A declaração é de LaMarcus Aldridge sobre a conversa que teve com Gregg Popovich e como, aparentemente, enterrou as frustrações que tinha em San Antonio.


Grau de apelo no League Pass (de 1 a 5)

4,5 (alto para máximo) – Quantas vezes foi possível nos últimos anos passar os olhos pelo League Pass, ver que tem um jogo do Spurs e não sentir nem uma ponta de vontade de assistir? Pois é. Esse time continua sendo treinado por um gênio, tem um dos jogadores mais brilhantes da atualidade e provavelmente vai se manter na briga pelas primeiras posições do Oeste.


Palpite para a temporada

Se as coisas derem muito certo…

… o Spurs mostra que aquele Jogo 1 das finais do Oeste realmente foi um indício de que dava para ganhar do Golden State Warriors, volta a aparecer na decisão da conferência e, desta vez, vence.

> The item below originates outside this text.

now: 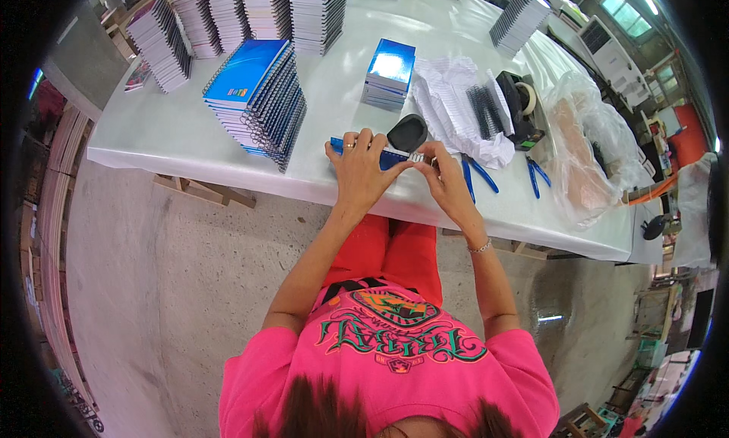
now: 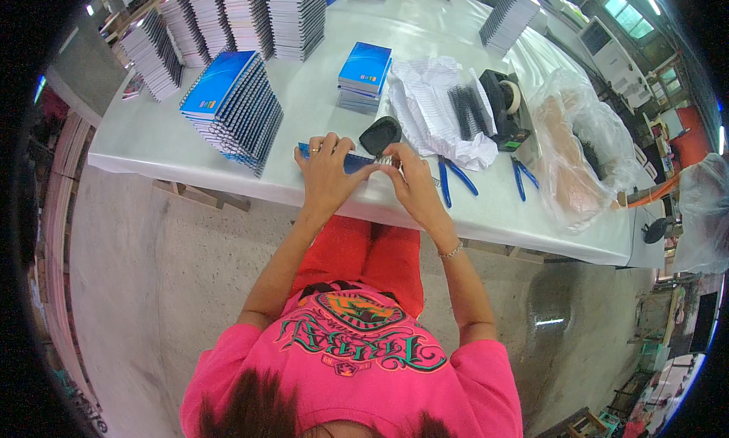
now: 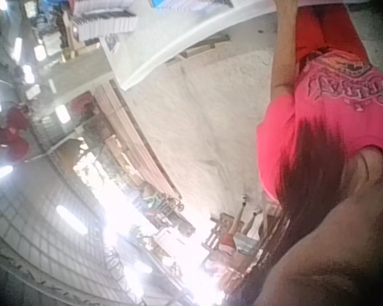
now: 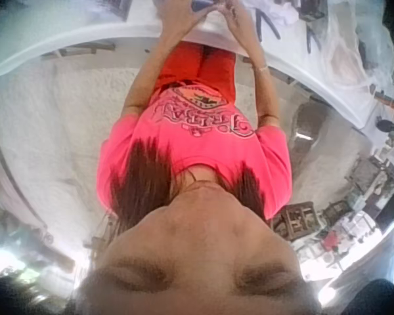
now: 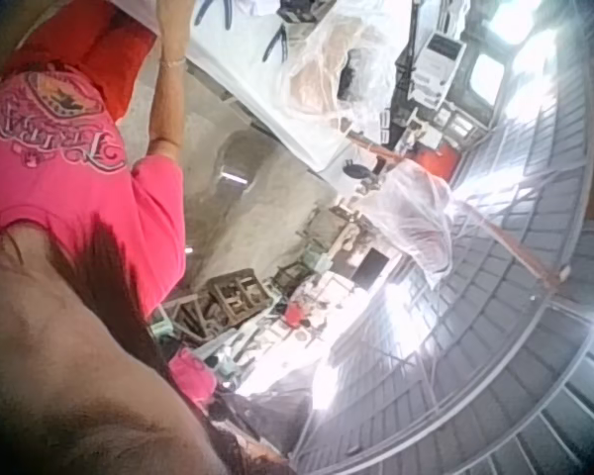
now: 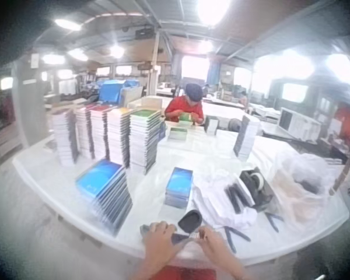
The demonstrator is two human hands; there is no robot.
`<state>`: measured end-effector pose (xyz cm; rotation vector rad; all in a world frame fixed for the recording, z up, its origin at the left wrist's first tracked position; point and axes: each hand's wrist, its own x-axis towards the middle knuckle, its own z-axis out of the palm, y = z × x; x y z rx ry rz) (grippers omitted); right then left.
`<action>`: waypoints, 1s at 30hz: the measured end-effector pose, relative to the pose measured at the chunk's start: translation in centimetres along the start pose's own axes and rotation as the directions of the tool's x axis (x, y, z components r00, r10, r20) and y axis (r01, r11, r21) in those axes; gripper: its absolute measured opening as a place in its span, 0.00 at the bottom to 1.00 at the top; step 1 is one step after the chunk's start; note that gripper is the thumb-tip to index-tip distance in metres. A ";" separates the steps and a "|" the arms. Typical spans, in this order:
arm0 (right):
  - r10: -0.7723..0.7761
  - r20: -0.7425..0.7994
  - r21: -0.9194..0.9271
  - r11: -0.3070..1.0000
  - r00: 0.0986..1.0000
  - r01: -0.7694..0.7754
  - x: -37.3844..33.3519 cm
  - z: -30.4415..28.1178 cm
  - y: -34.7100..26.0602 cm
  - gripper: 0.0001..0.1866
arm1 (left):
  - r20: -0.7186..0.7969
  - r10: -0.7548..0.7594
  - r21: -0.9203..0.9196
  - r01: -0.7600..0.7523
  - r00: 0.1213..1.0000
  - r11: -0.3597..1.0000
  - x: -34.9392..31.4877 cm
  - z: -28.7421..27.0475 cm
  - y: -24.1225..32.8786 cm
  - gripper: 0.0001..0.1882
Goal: The person binds notebooks by manually threading a spiral wire through the pre-punched holes in the notebook covers and pages, using pliers to trim and secure the ends.
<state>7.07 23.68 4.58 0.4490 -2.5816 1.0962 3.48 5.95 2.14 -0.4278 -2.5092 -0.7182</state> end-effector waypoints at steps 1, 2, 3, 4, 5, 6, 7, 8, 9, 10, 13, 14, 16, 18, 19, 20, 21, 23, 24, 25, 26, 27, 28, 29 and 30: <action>-0.031 0.019 -0.034 0.999 0.999 0.031 0.2 0.0 0.3 0.07 | 0.016 0.001 0.008 -0.001 1.000 1.000 0.0 -0.1 0.1 0.27; -0.061 0.039 -0.068 0.996 0.997 0.063 0.3 0.0 0.5 0.07 | 0.031 0.001 0.015 -0.001 1.000 1.000 0.1 -0.2 0.1 0.27; -0.059 0.005 -0.043 0.997 0.998 0.059 0.4 0.1 0.4 0.07 | 0.046 -0.001 0.026 -0.001 0.999 1.000 0.1 -0.4 0.1 0.26; -0.056 -0.029 -0.018 0.998 0.998 0.056 0.5 0.4 0.1 0.07 | 0.062 -0.005 0.027 0.004 0.998 1.000 0.1 -0.4 0.0 0.26; -0.053 -0.062 0.007 0.999 0.997 0.053 0.6 0.6 0.0 0.07 | 0.078 -0.010 0.027 0.008 0.997 1.000 0.1 -0.4 -0.1 0.25; -0.037 -0.040 0.004 0.999 0.999 0.037 0.8 0.6 0.0 0.07 | 0.093 -0.016 0.031 0.013 0.995 0.999 0.0 -0.3 -0.2 0.24; -0.021 -0.018 0.000 1.000 1.000 0.021 0.9 0.6 0.0 0.08 | 0.087 -0.010 0.019 0.008 0.996 1.000 0.0 -0.3 -0.4 0.23; -0.005 0.005 -0.004 1.000 1.000 0.005 1.0 0.6 0.0 0.08 | 0.081 -0.003 0.007 0.003 0.997 1.000 0.0 -0.2 -0.6 0.22; -0.002 -0.015 -0.017 1.000 1.000 0.002 1.1 0.7 -0.2 0.08 | 0.075 0.004 -0.007 -0.004 0.997 1.000 0.0 -0.2 -0.7 0.20; 0.000 -0.034 -0.031 1.000 0.999 -0.001 1.2 0.8 -0.6 0.08 | 0.079 -0.005 -0.032 0.007 0.997 0.999 0.0 -0.1 -0.9 0.20; -0.055 -0.022 -0.154 0.987 0.998 0.051 1.5 0.9 -0.2 0.07 | 0.043 -0.021 -0.137 0.026 0.999 0.990 -0.1 -0.5 -1.3 0.20; -0.082 -0.003 -0.208 0.975 0.997 0.079 1.6 0.9 0.1 0.07 | -0.001 -0.024 -0.189 0.024 1.000 0.982 -0.2 -0.7 -1.3 0.21; -0.112 -0.104 -0.143 0.985 0.988 0.097 1.8 1.1 -1.1 0.06 | -0.097 -0.072 -0.284 0.042 0.993 0.958 -0.4 -0.9 -1.5 0.24; -0.121 -0.132 -0.138 0.985 0.984 0.103 1.9 1.1 -1.5 0.05 | -0.194 -0.153 -0.378 0.070 0.969 0.923 -0.6 -0.6 -1.7 0.27; -0.117 -0.108 -0.166 0.981 0.987 0.099 2.0 1.1 -1.4 0.05 | -0.221 -0.174 -0.397 0.075 0.960 0.915 -0.7 -0.4 -1.8 0.27; -0.113 -0.084 -0.193 0.977 0.990 0.095 2.0 1.0 -1.3 0.05 | -0.246 -0.196 -0.416 0.079 0.949 0.906 -0.8 -0.3 -1.8 0.27; -0.105 -0.057 -0.214 0.973 0.993 0.090 1.9 1.1 -1.2 0.05 | -0.271 -0.220 -0.435 0.084 0.937 0.896 -1.1 0.0 -1.9 0.28; -0.088 -0.001 -0.254 0.964 0.996 0.085 1.9 1.4 -1.0 0.06 | -0.121 -0.248 -0.492 0.159 0.961 0.856 -1.8 0.3 -2.5 0.26; -0.045 0.052 -0.096 0.994 0.998 0.050 2.0 1.3 -0.4 0.07 | -0.047 -0.258 -0.514 0.198 0.965 0.835 -2.0 0.4 -2.9 0.26; -0.012 0.109 0.060 0.998 0.994 0.005 2.2 0.8 0.6 0.07 | -0.026 -0.239 -0.515 0.191 0.971 0.835 -2.0 0.1 -3.3 0.26; 0.012 0.172 0.212 0.976 0.985 -0.049 2.5 0.5 1.5 0.08 | -0.006 -0.220 -0.516 0.186 0.975 0.836 -1.9 -0.3 -3.9 0.25; 0.001 0.146 0.125 0.992 0.989 -0.019 2.9 0.3 1.8 0.10 | 0.015 -0.204 -0.516 0.182 0.979 0.837 -1.9 -0.7 -4.4 0.25; -0.013 0.120 0.038 0.999 0.993 0.009 3.2 0.2 2.0 0.11 | 0.009 -0.180 -0.525 0.158 0.984 0.836 -1.8 -1.2 -4.9 0.25; -0.031 0.097 -0.050 0.998 0.995 0.036 3.5 0.2 2.2 0.13 | 0.002 -0.158 -0.535 0.134 0.987 0.834 -1.7 -1.7 -5.4 0.25; 0.081 0.099 -0.106 0.992 0.992 -0.070 3.5 0.7 2.7 0.15 | -0.007 -0.135 -0.544 0.110 0.991 0.832 -1.6 -2.2 -5.8 0.25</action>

Se as coisas derem muito errado…

… a classificação para os playoffs até acontece, mas o Spurs fica para trás em relação às grandes potências da conferência e não demora muito para pular fora.

E então?

O Spurs deverá lutar pelas primeira posições do Oeste junto de algumas outras equipes que prometem ser potências da conferência. Provavelmente terá o mando de quadra na primeira rodada e vai passar sem sustos. Depois disso, qualquer coisa pode acontecer entre times tão fortes.